Nora nodded to the agreement and Laz clapped his hands in amusement.
“For the first question: I require the boy as an offering for an esteemed guest. One who’s quite upset with what’s recently transpired. The second question is a bit of a wash. This place was small enough that I felt no one would be disturbed if I set the stage out here for a while.” Laz answered. She could tell he was omitting information but without a truth telling spell on hand, this was the best she’d get.
“Your coat’s the wrong color. My reinforcements meant to wear their guild colors. You’ve based your colors on mine.” Nora refused to elaborate further. Make him think there were more wizards showing up for him.
“Of course, of course. I just assumed the whole organization wore brown coats. But that was a great lapse in judgment. Should have known better.” Laz played at being bashful, looking down at the ground and shaking his head like a punished child. “How did you come about to this place? The rest of the ants gave me space but I hoped that crushing their little distraction would make them more pliable participants. Did they send for you?”
“I came about this place on my own. The townsfolk were unhelpful gibbering swamp fucks that I planned to help out of pity once I heard what you’d done to them.” Nora effortlessly mingled fact from fiction.
His eyes narrowed, “You expect me to believe you’re doing this out of the kindness of your heart?”
Nora repressed a smile and sighed, “No, you’re right. They kept me around after promising a nice sum of stars for the effort. Just assessing the situation and nothing more.”

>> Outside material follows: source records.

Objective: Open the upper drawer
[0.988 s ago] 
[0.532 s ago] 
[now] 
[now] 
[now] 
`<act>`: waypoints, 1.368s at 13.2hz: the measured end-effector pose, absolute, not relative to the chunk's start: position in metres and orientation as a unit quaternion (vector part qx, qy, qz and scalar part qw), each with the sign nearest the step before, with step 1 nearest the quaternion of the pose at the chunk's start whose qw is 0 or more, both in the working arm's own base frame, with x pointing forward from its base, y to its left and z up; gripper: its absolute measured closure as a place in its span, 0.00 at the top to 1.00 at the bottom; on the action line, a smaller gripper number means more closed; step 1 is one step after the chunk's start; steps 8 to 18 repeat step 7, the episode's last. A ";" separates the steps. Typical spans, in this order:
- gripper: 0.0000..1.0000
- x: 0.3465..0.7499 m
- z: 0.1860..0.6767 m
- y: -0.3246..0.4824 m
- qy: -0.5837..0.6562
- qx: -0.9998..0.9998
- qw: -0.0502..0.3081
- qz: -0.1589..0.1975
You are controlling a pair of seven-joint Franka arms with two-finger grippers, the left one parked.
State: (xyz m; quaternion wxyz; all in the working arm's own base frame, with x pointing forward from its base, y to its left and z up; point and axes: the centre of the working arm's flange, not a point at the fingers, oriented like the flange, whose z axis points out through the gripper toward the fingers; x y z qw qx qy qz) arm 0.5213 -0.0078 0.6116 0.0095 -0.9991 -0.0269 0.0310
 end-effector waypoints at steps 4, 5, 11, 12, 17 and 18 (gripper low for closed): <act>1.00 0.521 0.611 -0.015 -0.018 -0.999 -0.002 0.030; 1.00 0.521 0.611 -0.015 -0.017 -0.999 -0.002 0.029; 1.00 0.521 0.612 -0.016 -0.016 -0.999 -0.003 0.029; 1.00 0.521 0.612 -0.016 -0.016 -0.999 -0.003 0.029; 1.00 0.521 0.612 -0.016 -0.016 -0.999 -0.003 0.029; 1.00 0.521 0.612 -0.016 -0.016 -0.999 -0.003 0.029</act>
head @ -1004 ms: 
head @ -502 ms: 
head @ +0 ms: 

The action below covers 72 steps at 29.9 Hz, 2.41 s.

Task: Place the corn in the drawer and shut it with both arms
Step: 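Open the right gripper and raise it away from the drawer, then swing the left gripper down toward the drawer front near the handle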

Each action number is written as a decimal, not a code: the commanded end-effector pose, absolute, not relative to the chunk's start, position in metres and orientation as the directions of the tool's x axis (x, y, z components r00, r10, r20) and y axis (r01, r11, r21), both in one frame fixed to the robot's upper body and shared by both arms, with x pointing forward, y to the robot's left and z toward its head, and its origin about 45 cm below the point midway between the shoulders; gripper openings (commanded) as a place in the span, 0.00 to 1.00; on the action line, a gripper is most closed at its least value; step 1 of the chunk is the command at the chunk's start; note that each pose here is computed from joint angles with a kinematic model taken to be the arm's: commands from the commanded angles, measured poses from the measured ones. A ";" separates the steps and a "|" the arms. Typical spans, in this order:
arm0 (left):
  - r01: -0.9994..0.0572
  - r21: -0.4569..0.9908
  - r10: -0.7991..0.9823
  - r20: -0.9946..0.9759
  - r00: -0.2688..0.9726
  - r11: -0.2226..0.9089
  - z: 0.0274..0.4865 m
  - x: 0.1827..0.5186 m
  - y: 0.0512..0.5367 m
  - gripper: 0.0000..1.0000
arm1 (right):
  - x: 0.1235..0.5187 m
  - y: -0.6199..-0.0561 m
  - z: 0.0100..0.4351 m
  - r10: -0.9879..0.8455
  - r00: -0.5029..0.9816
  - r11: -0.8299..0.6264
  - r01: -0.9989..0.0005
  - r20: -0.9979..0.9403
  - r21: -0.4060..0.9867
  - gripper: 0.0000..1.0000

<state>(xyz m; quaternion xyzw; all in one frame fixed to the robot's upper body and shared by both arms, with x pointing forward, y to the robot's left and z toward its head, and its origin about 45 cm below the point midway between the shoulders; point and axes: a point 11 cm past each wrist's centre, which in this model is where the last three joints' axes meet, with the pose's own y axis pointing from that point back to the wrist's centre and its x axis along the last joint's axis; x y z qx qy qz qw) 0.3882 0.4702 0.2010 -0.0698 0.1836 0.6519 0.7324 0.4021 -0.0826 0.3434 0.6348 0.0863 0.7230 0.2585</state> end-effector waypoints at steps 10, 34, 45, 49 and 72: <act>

The scrutiny on his face remained, “And yet here you are.”
“And yet here I am.”
The two stood in silence, with Laz inspecting every inch of Nora’s coiled body and Nora looking past the psychopath at the opened door and the amassing horde of meat puppets.
“I feel sorry for you. Truly. Ruining an artist's ascension for something as petty as a sack of stars and a narrow mind. A life without purpose.” Laz broke the silence.
“I don’t give a fuck what you think about me.” Nora coldly replied before flinging her blade in his direction. The knife pierced into the man’s skull like a horn, rivers of blood bubbling out of the wound and down his face but the man was not phased.
“Thank you for your time. And for letting me loose.” The flesh on Laz’s face crawled off to reveal the surprised horror of a man Nora didn’t recognize. She didn’t have time to piece any of it together, crying out the weapons command word to bring the hilt back to her palm and fight off the forming flesh golem that infiltrated the church.